→ **WHAT YOU NEED TO DO**
Report back each line of the data that contains the word "books".

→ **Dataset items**
+ + +

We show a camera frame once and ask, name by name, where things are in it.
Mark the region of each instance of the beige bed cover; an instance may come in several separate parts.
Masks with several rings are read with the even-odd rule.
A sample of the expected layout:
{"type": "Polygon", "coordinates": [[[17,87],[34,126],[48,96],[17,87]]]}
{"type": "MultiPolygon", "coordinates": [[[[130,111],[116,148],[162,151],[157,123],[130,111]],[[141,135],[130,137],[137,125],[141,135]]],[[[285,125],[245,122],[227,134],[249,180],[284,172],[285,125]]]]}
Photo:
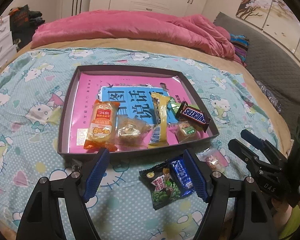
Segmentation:
{"type": "MultiPolygon", "coordinates": [[[[274,109],[267,97],[262,93],[254,81],[253,76],[239,63],[226,60],[223,58],[211,56],[200,52],[195,49],[186,48],[183,46],[173,45],[158,41],[144,41],[144,40],[130,40],[130,39],[92,39],[80,41],[65,41],[57,42],[49,45],[41,46],[36,49],[31,49],[31,43],[21,49],[15,57],[10,61],[12,62],[21,54],[42,48],[50,49],[64,49],[64,48],[119,48],[130,50],[143,50],[151,53],[167,54],[178,57],[190,58],[202,62],[206,62],[220,70],[225,70],[231,74],[243,74],[248,91],[256,99],[258,106],[260,106],[270,118],[274,131],[279,138],[279,150],[286,154],[291,147],[291,136],[288,126],[281,115],[274,109]]],[[[15,239],[15,233],[0,225],[0,230],[8,240],[15,239]]]]}

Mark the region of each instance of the snickers bar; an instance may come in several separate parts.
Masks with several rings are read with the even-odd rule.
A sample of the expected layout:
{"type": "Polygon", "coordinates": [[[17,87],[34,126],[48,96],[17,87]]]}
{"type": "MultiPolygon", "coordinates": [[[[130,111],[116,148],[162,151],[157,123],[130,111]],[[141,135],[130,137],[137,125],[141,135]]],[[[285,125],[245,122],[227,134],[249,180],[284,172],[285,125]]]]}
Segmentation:
{"type": "Polygon", "coordinates": [[[178,120],[180,117],[195,121],[203,128],[204,132],[206,132],[210,122],[210,118],[206,113],[194,107],[188,106],[188,103],[186,101],[182,102],[179,110],[176,113],[176,118],[178,120]]]}

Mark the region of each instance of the blue gripper pad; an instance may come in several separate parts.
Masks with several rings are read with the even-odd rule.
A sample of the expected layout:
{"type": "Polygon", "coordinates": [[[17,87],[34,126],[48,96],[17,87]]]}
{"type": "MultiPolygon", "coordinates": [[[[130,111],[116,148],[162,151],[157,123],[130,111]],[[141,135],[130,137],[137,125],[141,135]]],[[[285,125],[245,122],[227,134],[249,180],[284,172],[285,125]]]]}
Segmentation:
{"type": "Polygon", "coordinates": [[[198,197],[202,198],[202,200],[206,202],[209,197],[206,190],[206,182],[191,154],[187,150],[183,153],[183,161],[198,197]]]}
{"type": "Polygon", "coordinates": [[[82,200],[85,203],[95,196],[109,163],[109,151],[106,148],[101,148],[92,161],[89,161],[82,166],[80,187],[82,200]]]}
{"type": "Polygon", "coordinates": [[[263,150],[265,148],[263,140],[250,133],[248,130],[242,130],[240,135],[242,139],[250,143],[256,149],[263,150]]]}

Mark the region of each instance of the metal screw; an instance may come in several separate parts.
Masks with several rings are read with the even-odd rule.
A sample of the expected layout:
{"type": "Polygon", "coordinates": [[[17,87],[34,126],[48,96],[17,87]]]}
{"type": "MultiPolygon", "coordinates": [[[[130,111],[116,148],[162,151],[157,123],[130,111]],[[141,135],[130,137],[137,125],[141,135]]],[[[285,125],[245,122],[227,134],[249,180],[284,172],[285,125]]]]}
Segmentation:
{"type": "Polygon", "coordinates": [[[219,172],[219,171],[214,171],[214,172],[212,173],[212,175],[213,175],[213,177],[215,177],[215,178],[220,178],[220,177],[221,177],[221,172],[219,172]]]}
{"type": "Polygon", "coordinates": [[[77,178],[79,176],[80,176],[80,172],[75,171],[75,172],[71,173],[71,177],[73,177],[73,178],[77,178]]]}
{"type": "Polygon", "coordinates": [[[39,182],[40,182],[41,184],[46,183],[46,181],[47,181],[47,178],[46,178],[46,177],[42,177],[42,178],[39,180],[39,182]]]}
{"type": "Polygon", "coordinates": [[[249,182],[249,183],[254,183],[253,177],[247,177],[246,180],[247,180],[247,182],[249,182]]]}

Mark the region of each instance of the orange snack package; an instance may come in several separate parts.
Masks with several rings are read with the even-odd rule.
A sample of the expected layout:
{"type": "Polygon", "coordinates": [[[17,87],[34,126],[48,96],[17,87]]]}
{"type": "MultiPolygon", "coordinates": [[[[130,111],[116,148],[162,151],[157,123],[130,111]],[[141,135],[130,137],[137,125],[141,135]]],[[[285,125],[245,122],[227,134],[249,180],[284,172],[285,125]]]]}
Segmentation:
{"type": "Polygon", "coordinates": [[[109,151],[116,151],[114,145],[106,145],[115,135],[115,126],[119,102],[96,100],[93,106],[90,128],[83,148],[85,150],[108,148],[109,151]]]}

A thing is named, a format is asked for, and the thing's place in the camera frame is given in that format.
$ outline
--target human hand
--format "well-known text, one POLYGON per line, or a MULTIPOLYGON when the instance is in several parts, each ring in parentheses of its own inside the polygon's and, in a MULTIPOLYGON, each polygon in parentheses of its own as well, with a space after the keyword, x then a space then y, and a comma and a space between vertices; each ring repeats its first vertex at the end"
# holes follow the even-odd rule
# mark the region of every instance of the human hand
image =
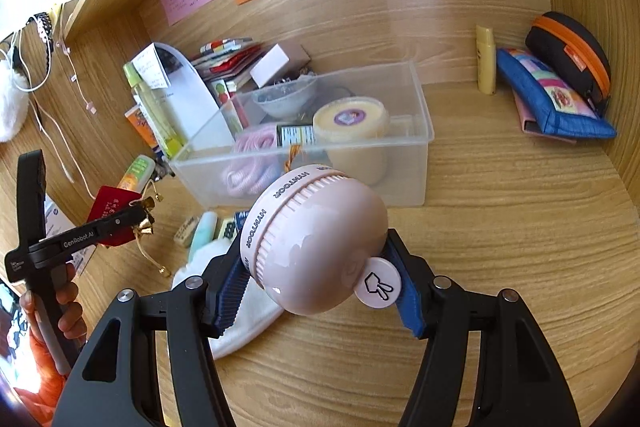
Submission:
MULTIPOLYGON (((66 264, 66 280, 68 282, 56 292, 56 299, 59 304, 67 305, 65 313, 58 322, 58 328, 65 334, 66 338, 81 339, 84 342, 86 338, 86 324, 82 318, 82 305, 76 302, 76 298, 78 298, 78 286, 71 282, 75 275, 76 269, 74 266, 71 263, 66 264)), ((36 337, 40 343, 44 344, 36 320, 36 303, 33 298, 33 292, 27 291, 20 296, 20 306, 24 310, 33 336, 36 337)))

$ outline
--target stack of books
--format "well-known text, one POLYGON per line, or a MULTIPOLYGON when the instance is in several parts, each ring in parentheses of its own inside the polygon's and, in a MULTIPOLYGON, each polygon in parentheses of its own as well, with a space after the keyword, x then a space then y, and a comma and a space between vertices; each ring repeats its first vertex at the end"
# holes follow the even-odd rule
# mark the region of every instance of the stack of books
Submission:
MULTIPOLYGON (((255 89, 251 69, 264 56, 262 44, 251 37, 223 39, 208 42, 200 53, 190 58, 202 81, 213 95, 218 106, 234 97, 236 92, 255 89)), ((247 127, 241 108, 235 103, 225 108, 225 120, 233 134, 247 127)))

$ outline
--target pink spherical device
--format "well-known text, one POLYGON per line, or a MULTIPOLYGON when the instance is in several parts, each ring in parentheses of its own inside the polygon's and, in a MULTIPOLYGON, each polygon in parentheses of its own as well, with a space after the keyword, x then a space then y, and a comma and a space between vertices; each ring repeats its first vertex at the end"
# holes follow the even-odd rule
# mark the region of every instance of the pink spherical device
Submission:
POLYGON ((385 204, 371 188, 331 167, 307 165, 281 176, 254 203, 240 256, 277 304, 311 315, 334 308, 364 281, 387 230, 385 204))

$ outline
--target pink cord
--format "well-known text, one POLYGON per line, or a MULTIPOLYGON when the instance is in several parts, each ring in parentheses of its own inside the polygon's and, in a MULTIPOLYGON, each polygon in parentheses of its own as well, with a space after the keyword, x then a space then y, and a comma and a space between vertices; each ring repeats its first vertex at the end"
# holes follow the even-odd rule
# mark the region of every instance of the pink cord
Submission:
MULTIPOLYGON (((233 152, 258 151, 276 146, 276 126, 266 124, 246 130, 238 136, 233 152)), ((222 173, 226 191, 233 198, 262 194, 282 174, 278 156, 243 158, 229 165, 222 173)))

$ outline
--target plastic storage bin
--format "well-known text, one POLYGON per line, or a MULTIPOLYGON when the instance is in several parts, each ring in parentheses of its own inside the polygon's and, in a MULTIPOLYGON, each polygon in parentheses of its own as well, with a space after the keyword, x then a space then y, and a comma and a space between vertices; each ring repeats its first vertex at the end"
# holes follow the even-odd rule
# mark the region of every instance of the plastic storage bin
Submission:
MULTIPOLYGON (((239 93, 178 152, 172 168, 203 207, 250 208, 284 173, 289 158, 290 146, 277 144, 277 126, 311 125, 321 107, 347 97, 382 102, 388 113, 384 136, 331 143, 318 137, 302 146, 292 168, 330 165, 368 180, 388 206, 422 205, 433 125, 412 62, 335 71, 239 93), (270 148, 245 150, 270 142, 270 148)), ((351 123, 349 115, 345 122, 351 123)), ((308 136, 310 129, 299 131, 308 136)))

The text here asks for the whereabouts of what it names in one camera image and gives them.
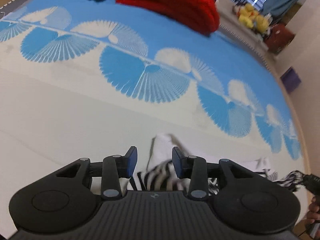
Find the bed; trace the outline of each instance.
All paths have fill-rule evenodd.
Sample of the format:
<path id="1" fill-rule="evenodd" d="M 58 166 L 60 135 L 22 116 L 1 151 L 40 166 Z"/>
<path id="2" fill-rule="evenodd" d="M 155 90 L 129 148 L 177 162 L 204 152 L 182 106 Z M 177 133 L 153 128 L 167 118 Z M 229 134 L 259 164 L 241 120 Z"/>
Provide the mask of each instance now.
<path id="1" fill-rule="evenodd" d="M 142 169 L 158 133 L 219 158 L 268 157 L 279 177 L 306 171 L 278 81 L 223 26 L 208 38 L 115 0 L 32 0 L 1 19 L 0 55 L 6 237 L 18 189 L 78 158 L 101 161 L 131 145 Z M 301 218 L 307 194 L 297 196 Z"/>

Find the yellow stuffed toy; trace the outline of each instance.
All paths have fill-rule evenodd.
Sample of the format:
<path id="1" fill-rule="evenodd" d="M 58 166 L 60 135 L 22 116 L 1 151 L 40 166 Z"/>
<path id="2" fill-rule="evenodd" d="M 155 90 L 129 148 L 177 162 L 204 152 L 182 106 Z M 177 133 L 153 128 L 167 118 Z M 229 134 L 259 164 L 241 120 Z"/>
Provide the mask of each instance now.
<path id="1" fill-rule="evenodd" d="M 241 24 L 243 24 L 244 26 L 246 26 L 247 28 L 249 28 L 249 29 L 252 29 L 253 28 L 253 22 L 252 22 L 252 20 L 250 20 L 250 18 L 248 17 L 248 16 L 245 16 L 245 15 L 240 15 L 239 16 L 239 22 L 241 23 Z"/>
<path id="2" fill-rule="evenodd" d="M 249 29 L 255 27 L 259 33 L 264 34 L 269 28 L 268 20 L 259 14 L 250 3 L 234 7 L 234 12 L 237 14 L 239 22 Z"/>

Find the person's hand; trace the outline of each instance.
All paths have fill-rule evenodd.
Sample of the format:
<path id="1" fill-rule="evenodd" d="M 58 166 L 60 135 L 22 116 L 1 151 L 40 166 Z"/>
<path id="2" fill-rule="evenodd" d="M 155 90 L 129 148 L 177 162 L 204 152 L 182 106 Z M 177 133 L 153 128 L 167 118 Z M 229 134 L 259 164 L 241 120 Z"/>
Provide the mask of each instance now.
<path id="1" fill-rule="evenodd" d="M 309 205 L 309 212 L 307 213 L 307 219 L 305 221 L 306 228 L 308 228 L 316 220 L 320 220 L 320 214 L 318 214 L 319 210 L 320 210 L 320 196 L 314 197 L 312 199 L 312 203 Z M 317 231 L 314 239 L 319 239 L 319 238 L 320 238 L 320 229 Z"/>

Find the red blanket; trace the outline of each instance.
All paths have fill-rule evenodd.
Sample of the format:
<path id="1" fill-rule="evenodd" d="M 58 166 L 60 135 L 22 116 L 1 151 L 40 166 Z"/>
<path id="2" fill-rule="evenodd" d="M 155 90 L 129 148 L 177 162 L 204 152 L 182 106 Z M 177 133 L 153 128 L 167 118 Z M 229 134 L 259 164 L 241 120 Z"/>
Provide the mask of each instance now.
<path id="1" fill-rule="evenodd" d="M 204 35 L 209 35 L 219 27 L 220 18 L 214 0 L 116 0 L 116 2 L 164 14 Z"/>

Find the cable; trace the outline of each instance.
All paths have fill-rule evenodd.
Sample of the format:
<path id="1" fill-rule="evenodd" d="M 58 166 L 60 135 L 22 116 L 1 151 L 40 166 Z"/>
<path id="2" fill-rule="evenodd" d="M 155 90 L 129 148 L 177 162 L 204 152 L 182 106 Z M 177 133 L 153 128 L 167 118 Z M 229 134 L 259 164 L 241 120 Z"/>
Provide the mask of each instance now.
<path id="1" fill-rule="evenodd" d="M 302 236 L 307 230 L 304 230 L 298 237 Z"/>
<path id="2" fill-rule="evenodd" d="M 306 227 L 306 230 L 304 230 L 300 235 L 298 235 L 297 237 L 300 237 L 300 236 L 302 236 L 304 233 L 306 233 L 310 228 L 311 228 L 311 226 L 313 225 L 313 223 L 312 224 L 310 224 L 310 225 L 308 225 L 307 227 Z"/>

+ + +

→ **ANSWER SPACE**
--target stack of books
# mark the region of every instance of the stack of books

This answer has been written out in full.